Database source control with Oracle

Question

I have been looking during hours for a way to check in a database into source control. My first idea was a program for calculating database diffs and ask all the developers to imlement their changes as new diff scripts. Now, I find that if I can dump a database into a file I cound check it in and use it as just antother type of file.

The main conditions are:

Works for Oracle 9R2
Human readable so we can use diff to see the diferences. (.dmp files doesn't seem readable)
All tables in a batch. We have more than 200 tables.
It stores BOTH STRUCTURE AND DATA
It supports CLOB and RAW Types.
It stores Procedures, Packages and its bodies, functions, tables, views, indexes, contraints, Secuences and synonims.
It can be turned into an executable script to rebuild the database into a clean machine.
Not limitated to really small databases (Supports least 200.000 rows)

It is not easy. I have downloaded a lot of demos that does fail in one way or another.

EDIT: I wouldn't mind alternatives aproaches provided that they allows us to check a working system against our release DATABASE STRUCTURE AND OBJECTS + DATA in a batch mode.

By the way. Our project has been developed for years. Some aproaches can be easily implemented when you make a fresh start but seem hard at this point.

EDIT: To understand better the problem let's say that some users can sometimes do changes to the config data in the production eviroment.
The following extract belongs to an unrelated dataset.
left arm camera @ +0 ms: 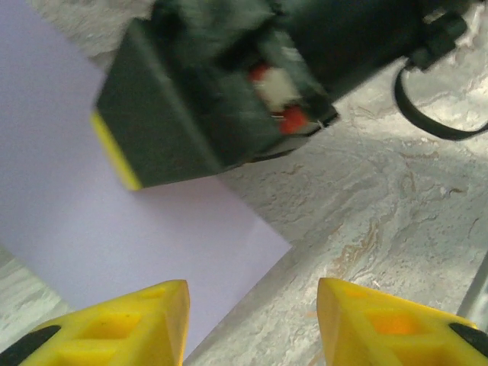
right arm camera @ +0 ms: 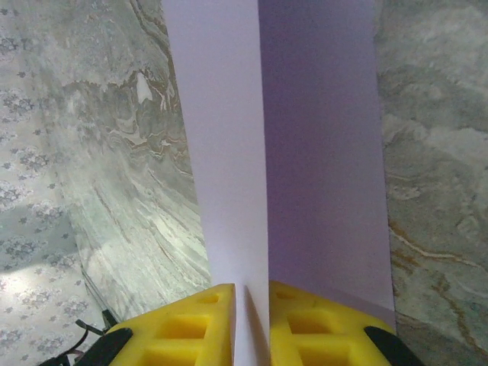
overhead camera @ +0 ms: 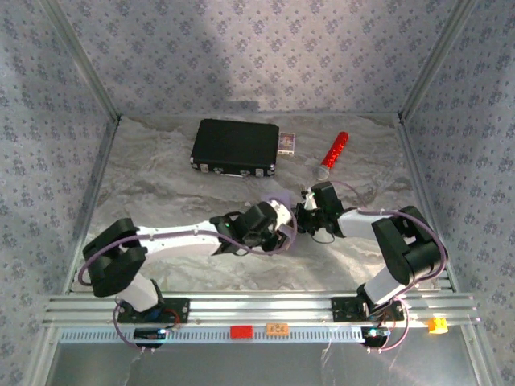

Or developers might create a new field or alter a view without notice in the realease branch. I need to be aware of this changes or it will be complicated to merge the changes into production.

You want to include that actual data in the tables in your source control? If so, it seems like a bad idea to me... — Erich Kitzmueller, Nov 11 '09 at 18:10
Agreed - in the general instance I'd've thought you fairly explicitly don't want to include data in the version controlled schema — Murph, Nov 11 '09 at 18:26
It depends. There is often default data which is essential to getting a blank database usable. Things like a default user account or configuration information would likely be included. — Adam Hawkes, Nov 11 '09 at 18:51
In the case of "seed" data, a script with a bunch of inserts would be preferable (for an SCM), rather than a dump of the data, IMO. — Ryan Emerle, Nov 11 '09 at 18:53
If 200k rows is a large database to you, Access will work fine. Then write a batch script to copy the mdb every 10 minutes and zip it and write it to a large array of disks. — Stephanie Page, Nov 11 '09 at 20:28
Human-readable and RAW datatypes ? Look into DBMS_METADATA.GET_DDL to pull out all the schema objects. — Gary Myers, Nov 11 '09 at 21:56
AmmoQ. I am not going to store all the data. I just need to keep the configuration data in source control so that I can compare a system config and check to see what the user might have changed since the last release. — borjab, Nov 12 '09 at 12:10
Stephanie Page - 200k is not large. But config tables tend to be smaller. In fact 10M tables is quite usual but not for config data. I will edit the question to make it clearer. — borjab, Nov 12 '09 at 12:13

score 14 · Accepted Answer · answered Nov 12 '09 at 11:45

So many people try to do this sort of thing (diff schemas). My opinion is

Source code goes into a version control tool (Subversion, CSV, GIT, Perforce ...). Treat it as if it was Java or C code, its really no different. You should have an install process that checks it out and applies it to the database.
DDL IS SOURCE CODE. It goes into the version control tool too.
Data is a grey area - lookup tables maybe should be in a version control tool. Application generated data certainly should not.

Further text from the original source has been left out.